* **WHAT YOU WILL DO**: Nothing but the pictures is dropped; write out all the remaining data below exactly.

"""

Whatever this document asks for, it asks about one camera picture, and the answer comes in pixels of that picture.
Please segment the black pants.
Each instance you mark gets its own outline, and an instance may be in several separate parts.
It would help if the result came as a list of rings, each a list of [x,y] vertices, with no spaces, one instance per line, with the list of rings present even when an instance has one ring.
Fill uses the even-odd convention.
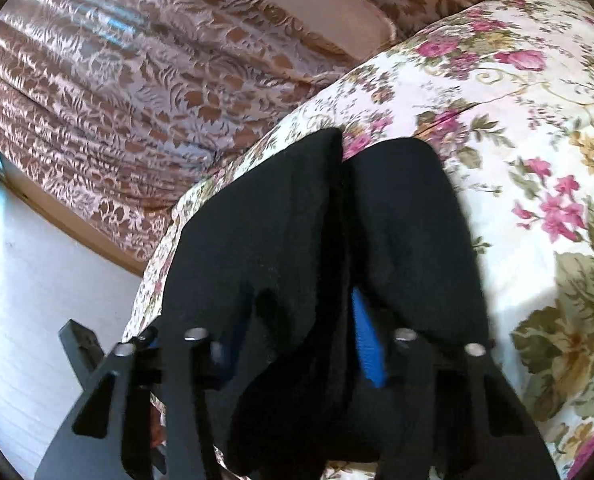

"""

* **OUTPUT OF THE EXERCISE**:
Whatever this document asks for, it asks about one camera picture, and the answer comes in pixels of that picture.
Please segment the black pants.
Each instance you mark gets its own outline, and an instance may be in several separate parts.
It would help if the result came as a list of rings, each a list of [x,y] vertices, with no spaces, one instance per line, with the list of rings present even when an instance has one ring.
Fill uses the even-odd convention.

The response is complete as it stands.